Impact of Legislation on Utility Operations - On September 18, 2008, the Michigan House of Representatives and Michigan Senate passed a package of bills to establish a comprehensive, sustainable, long-term energy plan for Michigan. The Governor of Michigan signed the bills on October 6, 2008.
The package of bills includes:
• 2008 Public Act (PA) 286 that reforms Michigan's utility regulatory framework, including the electric Customer Choice program,
• 2008 PA 295 that establishes a renewable portfolio / energy optimization standard and provides a funding mechanism, and
• 2008 PA 287 that provides for an income tax credit for the purchase of energy efficient appliances and a credit to offset a portion of the renewable charge.
2008 PA 286 makes the following changes in the regulatory framework for Michigan utilities.
• Electric Customer Choice reform - The bill establishes a 10 percent limit on participation in the electric Customer Choice program. In general, customers representing 10 percent of a utility's load may receive electric generation from an electric supplier that is not a utility. After that threshold is met, the remaining customers will remain on full, bundled utility service. As of December 31, 2008, approximately 3 percent of Detroit Edison's load was on the electric Customer Choice program. The bill also allows continuation of prior MPSC policies for customers to return to full utility service.

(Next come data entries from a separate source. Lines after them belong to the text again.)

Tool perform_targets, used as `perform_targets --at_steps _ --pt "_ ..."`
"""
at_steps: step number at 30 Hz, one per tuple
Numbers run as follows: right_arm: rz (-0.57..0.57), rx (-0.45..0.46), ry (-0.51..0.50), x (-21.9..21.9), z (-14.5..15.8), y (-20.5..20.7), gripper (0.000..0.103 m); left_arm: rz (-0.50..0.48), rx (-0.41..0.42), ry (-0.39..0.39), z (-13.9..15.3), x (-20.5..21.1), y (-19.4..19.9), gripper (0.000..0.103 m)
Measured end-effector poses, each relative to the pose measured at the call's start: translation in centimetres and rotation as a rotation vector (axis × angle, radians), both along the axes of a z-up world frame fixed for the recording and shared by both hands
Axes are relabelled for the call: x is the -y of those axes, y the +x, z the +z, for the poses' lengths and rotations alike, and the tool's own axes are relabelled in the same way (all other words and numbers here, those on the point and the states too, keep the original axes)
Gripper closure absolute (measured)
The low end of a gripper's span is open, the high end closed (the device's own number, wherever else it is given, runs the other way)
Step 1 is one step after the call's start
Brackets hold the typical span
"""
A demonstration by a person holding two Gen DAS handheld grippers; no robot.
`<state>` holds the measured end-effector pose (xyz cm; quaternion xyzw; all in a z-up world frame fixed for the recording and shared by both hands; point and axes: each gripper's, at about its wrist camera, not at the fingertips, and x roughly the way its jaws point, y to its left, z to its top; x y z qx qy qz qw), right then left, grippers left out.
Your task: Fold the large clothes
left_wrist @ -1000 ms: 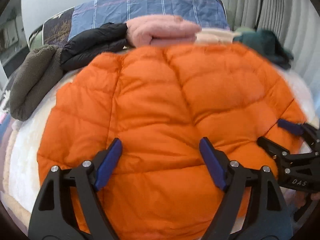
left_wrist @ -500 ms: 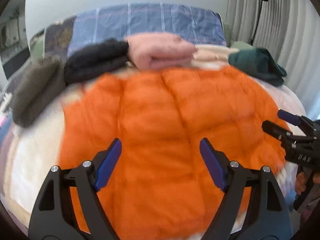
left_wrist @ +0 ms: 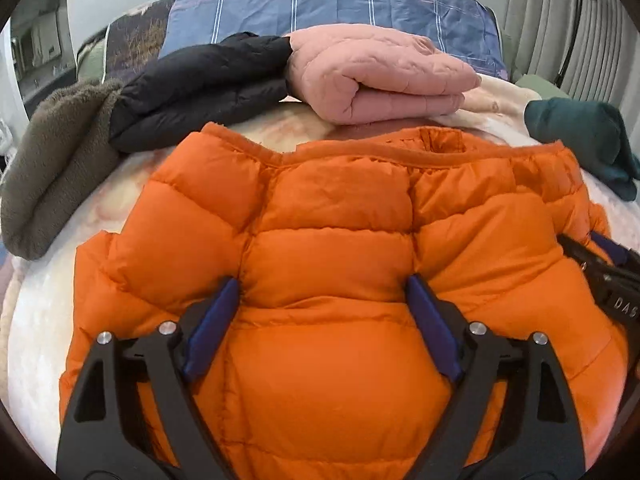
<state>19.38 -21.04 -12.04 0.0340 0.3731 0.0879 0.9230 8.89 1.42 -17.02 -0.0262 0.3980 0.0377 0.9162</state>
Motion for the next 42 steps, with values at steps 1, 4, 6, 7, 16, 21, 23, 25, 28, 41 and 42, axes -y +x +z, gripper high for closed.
perform_targets --at_steps 1,4,6,7,16,21,23,25,28,41,42 --pt "-0.001 0.000 -0.002 -0.1 -0.1 0.0 0.009 0.002 0.003 0.007 0.0 0.2 -0.2 0.016" --pt "-0.005 0.010 -0.015 -0.3 -0.3 -0.3 0.008 0.006 0.009 0.009 -0.1 0.3 -0.1 0.016" --pt "-0.002 0.006 -0.020 -0.6 -0.3 -0.3 0.008 0.002 0.010 -0.006 0.0 0.1 -0.3 0.016" --pt "0.002 0.004 -0.021 -0.5 0.1 -0.4 0.008 -0.003 0.007 -0.026 0.3 -0.4 -0.3 0.016" --pt "0.137 0.114 0.064 -3.1 6.3 -3.4 0.028 0.098 0.140 -0.152 5.9 -8.6 -5.4 0.015" --pt "0.235 0.081 0.007 -7.3 6.1 -2.0 0.043 0.167 0.060 -0.206 3.5 -13.3 -6.0 0.015" --pt "0.255 0.050 0.015 -8.4 5.7 -1.1 0.043 0.154 0.038 -0.256 2.3 -14.4 -6.2 0.015" --pt "0.267 0.019 0.015 -9.7 5.3 -0.4 0.043 0.128 0.032 -0.293 1.4 -15.0 -6.4 0.015" --pt "0.251 -0.011 0.011 -10.5 4.5 0.8 0.043 0.079 0.027 -0.339 0.6 -15.3 -6.2 0.015" --pt "0.263 -0.025 -0.005 -12.1 0.3 2.2 0.033 -0.113 0.030 -0.555 -3.3 -15.4 -4.3 0.019" --pt "0.265 -0.027 0.002 -12.0 0.1 2.3 0.033 -0.121 0.033 -0.566 -3.3 -15.4 -4.3 0.022"
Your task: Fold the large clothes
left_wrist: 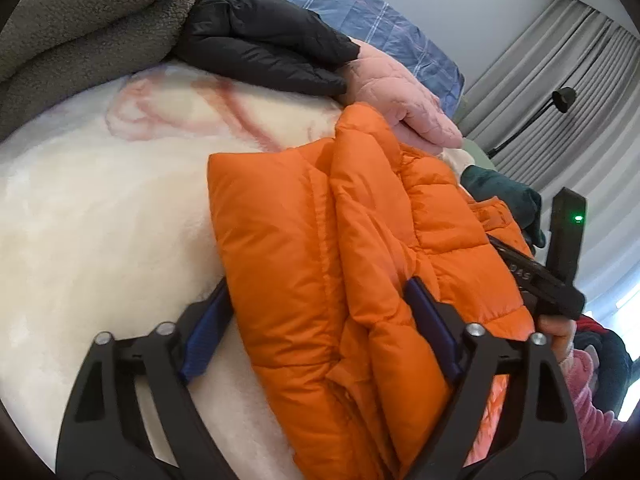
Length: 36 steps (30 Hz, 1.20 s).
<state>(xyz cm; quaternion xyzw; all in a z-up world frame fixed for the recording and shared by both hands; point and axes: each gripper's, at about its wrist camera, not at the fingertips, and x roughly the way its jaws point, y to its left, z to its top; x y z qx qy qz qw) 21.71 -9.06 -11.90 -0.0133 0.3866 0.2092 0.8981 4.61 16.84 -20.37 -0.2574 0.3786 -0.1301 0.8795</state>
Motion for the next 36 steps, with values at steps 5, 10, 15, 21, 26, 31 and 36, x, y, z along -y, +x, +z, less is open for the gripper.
perform_targets --at_steps 5,10,15,21,26,31,36 --pt "0.006 -0.009 0.025 0.3 -0.4 0.4 0.033 -0.058 0.030 -0.071 0.0 0.1 0.0 0.053" --pt "0.008 -0.007 0.039 0.5 -0.6 0.4 0.033 -0.098 0.062 -0.074 1.4 0.9 -0.2 0.069" --pt "0.015 -0.012 0.075 1.0 -0.7 0.5 0.033 -0.146 0.097 0.024 5.0 1.6 -0.6 0.072" --pt "0.023 -0.021 0.126 1.5 -0.9 0.6 0.033 -0.209 0.122 0.194 8.9 4.1 -0.7 0.072" --pt "0.032 -0.032 0.164 2.0 -0.9 0.8 0.033 -0.252 0.117 0.296 12.0 6.7 -0.2 0.072" --pt "0.048 -0.054 0.241 2.9 -1.0 1.0 0.033 -0.320 0.127 0.339 15.4 10.4 0.5 0.072" --pt "0.062 -0.069 0.304 3.6 -1.0 1.1 0.033 -0.437 0.137 0.421 17.7 16.2 1.7 0.072"
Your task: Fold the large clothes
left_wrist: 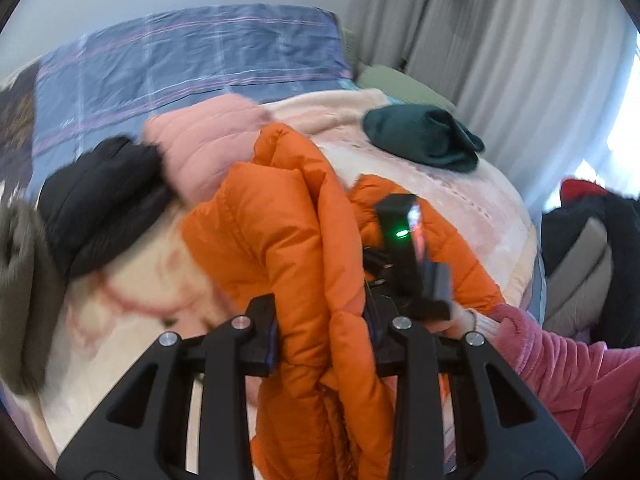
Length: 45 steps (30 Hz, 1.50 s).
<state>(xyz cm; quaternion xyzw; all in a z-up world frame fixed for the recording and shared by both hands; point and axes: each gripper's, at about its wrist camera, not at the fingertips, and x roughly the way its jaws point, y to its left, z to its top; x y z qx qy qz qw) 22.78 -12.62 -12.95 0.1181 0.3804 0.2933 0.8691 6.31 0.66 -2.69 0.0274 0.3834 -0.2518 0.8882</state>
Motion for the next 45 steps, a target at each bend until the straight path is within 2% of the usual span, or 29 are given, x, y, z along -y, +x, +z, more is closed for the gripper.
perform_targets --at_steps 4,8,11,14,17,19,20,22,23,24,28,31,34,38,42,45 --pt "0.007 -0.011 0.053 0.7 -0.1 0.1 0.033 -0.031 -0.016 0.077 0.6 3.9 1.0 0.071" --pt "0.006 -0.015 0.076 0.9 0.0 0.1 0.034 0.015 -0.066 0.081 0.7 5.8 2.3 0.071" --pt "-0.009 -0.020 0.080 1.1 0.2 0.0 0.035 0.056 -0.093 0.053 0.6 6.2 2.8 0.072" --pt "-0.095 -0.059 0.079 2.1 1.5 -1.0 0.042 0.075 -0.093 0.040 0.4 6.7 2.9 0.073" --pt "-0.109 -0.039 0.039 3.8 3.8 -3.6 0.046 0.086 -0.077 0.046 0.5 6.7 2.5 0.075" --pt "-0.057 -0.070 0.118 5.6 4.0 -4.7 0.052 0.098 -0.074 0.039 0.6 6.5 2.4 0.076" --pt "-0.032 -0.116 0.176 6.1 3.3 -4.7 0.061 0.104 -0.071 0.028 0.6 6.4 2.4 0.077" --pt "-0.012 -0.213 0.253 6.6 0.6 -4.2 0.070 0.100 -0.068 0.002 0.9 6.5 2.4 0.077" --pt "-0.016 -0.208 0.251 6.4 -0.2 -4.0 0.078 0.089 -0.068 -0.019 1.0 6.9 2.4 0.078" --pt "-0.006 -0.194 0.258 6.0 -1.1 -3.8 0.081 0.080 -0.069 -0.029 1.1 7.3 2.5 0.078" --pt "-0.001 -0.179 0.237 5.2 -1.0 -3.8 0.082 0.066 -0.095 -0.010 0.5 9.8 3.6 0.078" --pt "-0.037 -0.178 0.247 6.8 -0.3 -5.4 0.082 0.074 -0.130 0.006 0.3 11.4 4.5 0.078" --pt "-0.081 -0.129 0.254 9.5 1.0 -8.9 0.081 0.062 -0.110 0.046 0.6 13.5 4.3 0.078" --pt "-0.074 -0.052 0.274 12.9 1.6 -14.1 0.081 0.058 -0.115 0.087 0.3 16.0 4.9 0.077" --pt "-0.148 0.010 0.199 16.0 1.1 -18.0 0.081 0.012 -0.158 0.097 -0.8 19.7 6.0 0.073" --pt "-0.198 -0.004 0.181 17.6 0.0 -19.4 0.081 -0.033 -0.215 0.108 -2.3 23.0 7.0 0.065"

• Cost-of-service based electric rates (deskewing) - The bill requires the MPSC to set rates based on cost-of-service for all customer classes, eliminating over a five-year period the current subsidy by businesses of residential customer rates. This provision does not change total revenue for Detroit Edison. It lowers rates for most commercial and industrial customers and increases rates for residential and certain other industrial customers to match the actual cost of service for each customer class. Rate changes will be phased in over five years, with a 2.5% annual cap on residential rate increases due to deskewing beginning January 1, 2009. Rates for schools and other qualified educational institutions will be set at their cost of service sooner.
• File and use ratemaking - The bill establishes a 12 month deadline for the MPSC to complete a rate case and allows a utility to self-implement rate changes six months after a rate filing, subject to certain limitations. If the final case order leads to lower rates than the utility had self-implemented, the utility will refund with interest, the difference. In addition, utility rate cases may be based on a forward test year. The bill also has provisions designed to help the MPSC obtain increased funding for additional staff.

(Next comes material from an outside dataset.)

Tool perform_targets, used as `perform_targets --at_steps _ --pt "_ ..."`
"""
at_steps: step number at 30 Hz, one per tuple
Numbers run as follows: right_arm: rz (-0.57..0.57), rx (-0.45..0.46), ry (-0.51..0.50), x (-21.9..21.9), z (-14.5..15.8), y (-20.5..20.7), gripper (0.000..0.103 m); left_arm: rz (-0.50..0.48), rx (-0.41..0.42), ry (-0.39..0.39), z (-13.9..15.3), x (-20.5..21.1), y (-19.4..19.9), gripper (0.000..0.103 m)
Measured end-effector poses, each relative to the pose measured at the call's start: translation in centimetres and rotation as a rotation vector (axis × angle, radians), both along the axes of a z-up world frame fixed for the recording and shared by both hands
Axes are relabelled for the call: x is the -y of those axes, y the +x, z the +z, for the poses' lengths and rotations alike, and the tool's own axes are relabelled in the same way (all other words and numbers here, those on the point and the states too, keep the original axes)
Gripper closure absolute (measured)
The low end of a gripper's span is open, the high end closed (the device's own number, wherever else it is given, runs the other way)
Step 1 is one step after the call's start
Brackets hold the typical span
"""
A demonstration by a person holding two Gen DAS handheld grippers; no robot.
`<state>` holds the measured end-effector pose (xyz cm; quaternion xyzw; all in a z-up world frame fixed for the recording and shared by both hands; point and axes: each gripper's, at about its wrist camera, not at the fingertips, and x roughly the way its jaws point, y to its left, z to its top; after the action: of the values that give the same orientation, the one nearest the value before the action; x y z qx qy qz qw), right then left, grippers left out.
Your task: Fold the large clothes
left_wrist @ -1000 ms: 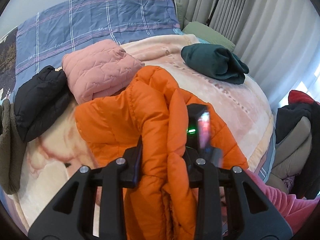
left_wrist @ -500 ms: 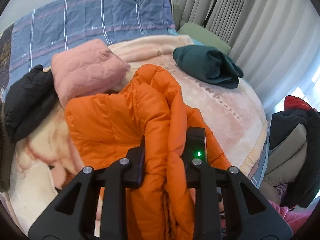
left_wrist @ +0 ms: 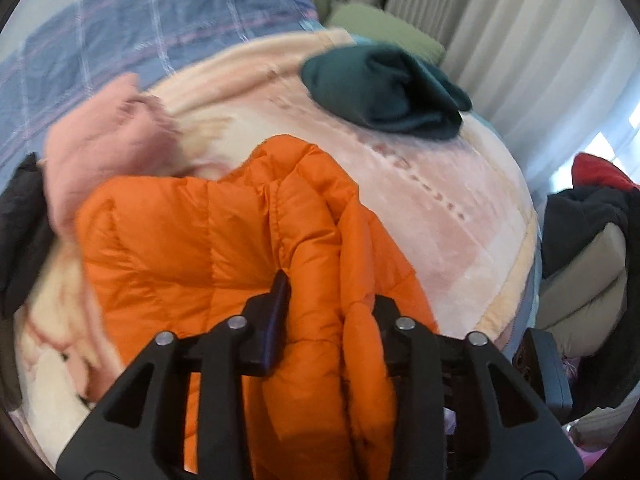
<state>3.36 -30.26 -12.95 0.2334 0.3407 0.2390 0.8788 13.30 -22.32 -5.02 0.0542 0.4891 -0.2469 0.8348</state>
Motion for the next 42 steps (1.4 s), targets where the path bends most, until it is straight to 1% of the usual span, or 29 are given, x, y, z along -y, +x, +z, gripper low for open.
perform_targets --at_steps 2,4,5,6,8,10,13,14,16,18,19,20,22,23,24,26,27,28,29,31,32,33,34,35,37,38,40,41,42 --pt "0.004 -0.035 0.046 1.4 -0.8 -0.1 0.081 -0.028 -0.026 -0.013 -1.1 2.2 0.6 0.061" --pt "0.041 -0.032 0.062 1.2 -1.8 0.4 0.081 -0.055 -0.042 -0.041 -2.0 3.8 0.9 0.058" --pt "0.031 -0.033 0.048 1.1 -2.3 0.5 0.085 -0.078 -0.046 -0.066 -2.5 4.7 0.9 0.054" --pt "0.027 -0.035 0.046 0.9 -2.5 0.4 0.087 -0.094 -0.048 -0.080 -3.0 5.3 1.0 0.051" --pt "0.031 -0.032 0.040 1.0 -2.3 -0.3 0.087 -0.117 -0.041 -0.095 -3.9 6.1 1.1 0.043" --pt "0.039 -0.028 0.014 1.0 -1.7 -1.2 0.087 -0.124 -0.040 -0.113 -4.8 6.1 1.3 0.040" --pt "0.036 -0.004 0.003 2.3 -0.8 -3.3 0.086 -0.122 -0.067 -0.210 -5.7 5.3 1.8 0.040" --pt "0.027 0.006 0.002 2.7 -0.6 -4.2 0.080 -0.126 -0.073 -0.251 -5.9 5.0 1.9 0.040" --pt "-0.001 0.027 0.011 4.3 -0.1 -6.2 0.077 -0.139 -0.074 -0.304 -6.4 4.6 1.7 0.039" --pt "-0.029 0.039 0.033 5.6 0.4 -8.0 0.074 -0.151 -0.065 -0.324 -6.5 4.5 1.4 0.038" --pt "-0.037 0.047 0.047 6.3 0.5 -7.2 0.072 -0.157 -0.061 -0.330 -6.6 4.5 1.3 0.038" --pt "-0.042 0.060 0.064 6.5 1.1 -7.3 0.069 -0.166 -0.056 -0.336 -6.7 4.7 1.1 0.038" --pt "-0.030 0.091 0.091 6.4 2.2 -8.2 0.061 -0.178 -0.055 -0.341 -6.9 5.2 1.0 0.037" --pt "-0.011 0.103 0.103 6.4 2.8 -8.7 0.050 -0.182 -0.056 -0.344 -6.9 5.4 0.9 0.037" --pt "0.011 0.118 0.109 6.5 3.3 -9.7 0.045 -0.188 -0.058 -0.348 -7.0 5.7 1.0 0.037" --pt "0.032 0.138 0.095 6.0 4.4 -9.2 0.044 -0.208 -0.064 -0.367 -7.2 6.2 0.9 0.036" --pt "0.024 0.148 0.068 5.3 4.5 -9.3 0.044 -0.223 -0.067 -0.382 -7.3 6.4 0.9 0.035" --pt "0.012 0.147 0.045 5.5 3.8 -7.8 0.044 -0.236 -0.070 -0.396 -7.4 6.5 0.9 0.034" --pt "-0.003 0.139 0.030 5.1 3.7 -7.4 0.046 -0.244 -0.071 -0.404 -7.7 6.7 1.0 0.034" --pt "-0.013 0.112 0.028 4.9 2.9 -6.1 0.063 -0.244 -0.070 -0.404 -7.9 6.8 1.1 0.034" --pt "-0.037 0.090 -0.003 4.6 2.9 -6.5 0.083 -0.245 -0.065 -0.402 -8.0 7.0 1.1 0.034" --pt "-0.069 0.055 -0.038 4.8 1.9 -6.3 0.093 -0.244 -0.060 -0.398 -7.9 7.0 1.0 0.034" --pt "-0.082 0.002 -0.015 5.1 0.9 -6.0 0.094 -0.241 -0.055 -0.396 -7.8 7.0 0.9 0.034" --pt "-0.086 -0.028 0.017 5.5 0.3 -6.2 0.096 -0.236 -0.056 -0.398 -7.4 6.8 0.9 0.035" --pt "-0.100 -0.059 0.038 5.9 -0.5 -6.6 0.097 -0.235 -0.056 -0.413 -6.3 6.2 0.6 0.035" --pt "-0.103 -0.065 0.036 6.0 -0.8 -6.8 0.097 -0.243 -0.036 -0.419 -5.3 5.7 0.2 0.035" --pt "-0.103 -0.072 0.044 6.2 -1.0 -7.0 0.097 -0.248 0.054 -0.389 -3.2 4.2 -0.5 0.035" --pt "-0.101 -0.075 0.048 6.2 -1.1 -7.1 0.097 -0.235 0.126 -0.351 -1.9 3.0 -0.9 0.035" --pt "-0.099 -0.075 0.047 6.2 -1.1 -7.3 0.097 -0.217 0.175 -0.319 -1.2 2.1 -1.0 0.035"
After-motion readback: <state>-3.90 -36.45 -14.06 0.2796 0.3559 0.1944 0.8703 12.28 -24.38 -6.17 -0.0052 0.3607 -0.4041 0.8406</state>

• Certificate of Need process for major capital investments - The bill establishes a certificate of need process for capital projects costing more than $500 million. The process requires the MPSC to review for prudence, prior to construction, proposed investments in new generating assets, acquisitions of existing power plants, major upgrades of power plants, and long-term power purchase agreements. The
bill increases the certainty for utilities to recover the cost of projects approved by the MPSC and provides for the utilities to recover interest expenses during construction.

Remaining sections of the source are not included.